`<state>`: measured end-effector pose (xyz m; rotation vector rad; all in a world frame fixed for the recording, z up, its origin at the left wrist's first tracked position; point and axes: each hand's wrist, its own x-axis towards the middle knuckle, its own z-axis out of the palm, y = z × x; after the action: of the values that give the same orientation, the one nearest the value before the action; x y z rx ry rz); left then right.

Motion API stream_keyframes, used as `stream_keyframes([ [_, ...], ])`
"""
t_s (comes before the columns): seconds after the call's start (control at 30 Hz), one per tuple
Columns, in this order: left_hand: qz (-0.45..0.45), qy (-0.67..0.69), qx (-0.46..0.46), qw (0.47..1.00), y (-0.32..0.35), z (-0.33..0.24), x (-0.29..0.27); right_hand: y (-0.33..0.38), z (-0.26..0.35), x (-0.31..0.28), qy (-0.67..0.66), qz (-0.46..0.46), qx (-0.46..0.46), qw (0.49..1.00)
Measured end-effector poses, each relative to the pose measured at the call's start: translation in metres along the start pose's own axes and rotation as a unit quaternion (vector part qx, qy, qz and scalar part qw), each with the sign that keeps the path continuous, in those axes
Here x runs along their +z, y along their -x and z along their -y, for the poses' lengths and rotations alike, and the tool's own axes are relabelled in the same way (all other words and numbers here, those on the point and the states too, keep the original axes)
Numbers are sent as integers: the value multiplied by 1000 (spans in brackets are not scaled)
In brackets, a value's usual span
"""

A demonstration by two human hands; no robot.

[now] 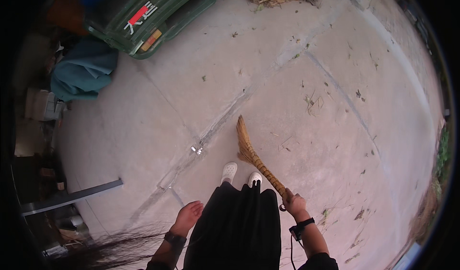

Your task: Sweeping plant debris and leaves into a pile on a concrete yard using a straw broom.

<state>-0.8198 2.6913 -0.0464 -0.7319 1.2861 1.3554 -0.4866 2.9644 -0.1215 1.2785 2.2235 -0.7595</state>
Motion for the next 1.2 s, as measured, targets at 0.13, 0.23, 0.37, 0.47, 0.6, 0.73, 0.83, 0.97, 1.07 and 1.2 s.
stream_keyframes([
  [0.13, 1, 2, -8, 1000, 5, -14, 8, -62, 13, -3, 13, 34, 18, 999],
  [0.23, -13, 13, 16, 1000, 11, -28, 8, -59, -21, -25, -13, 50, 81, 995],
  [0.37, -47, 37, -1, 998, 3, -34, 3, -14, -102, -45, 25, 39, 190, 981],
  [0.47, -46, 54, -7, 997, -5, -42, 9, 16, -148, -63, 58, 30, 301, 952],
  [0.6, -49, 66, -16, 996, -22, -67, 18, -2, -158, -94, 4, 10, 416, 909],
  [0.73, -9, 90, -3, 996, -48, -113, 17, -6, -112, -143, -145, -28, 474, 868],
  [0.83, -8, 92, 4, 996, -74, -159, 40, -2, -94, -153, -135, -1, 411, 902],
  [0.97, 20, 68, 6, 997, -86, -215, 67, -55, 41, -196, 39, 22, 178, 983],
  [1.07, 34, 60, -1, 998, -92, -248, 81, -137, 107, -200, 20, 37, 79, 996],
  [1.2, 18, 63, -2, 998, -95, -279, 91, -276, 225, -182, 38, 93, -41, 994],
])
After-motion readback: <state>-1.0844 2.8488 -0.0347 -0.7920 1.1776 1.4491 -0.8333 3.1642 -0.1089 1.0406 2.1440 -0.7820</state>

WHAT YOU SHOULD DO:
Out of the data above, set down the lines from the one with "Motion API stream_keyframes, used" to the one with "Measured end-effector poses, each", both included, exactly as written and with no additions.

SOLUTION FOR THIS EXERCISE:
Motion API stream_keyframes, used as `stream_keyframes([ [_, ...], ])`
"""
t_s (comes before the columns): seconds after the call's start (control at 30 Hz), one per tuple
Columns, in this order: left_hand: qz (-0.45..0.45), qy (-0.67..0.69), qx (-0.46..0.46), qw (0.47..1.00), y (-0.32..0.35), z (-0.33..0.24), x (-0.29..0.27); right_hand: y (-0.33..0.38), z (-0.26..0.35), x (-0.31..0.28), qy (-0.67..0.66), qz (-0.46..0.46), qx (-0.46..0.46), qw (0.49..1.00)
Measured end-effector poses, each relative to the pose measured at the call's start: translation in metres along the start pose's own axes and rotation as a unit quaternion (vector part qx, qy, qz and scalar part qw), each with the sign that keeps the path continuous, in those axes

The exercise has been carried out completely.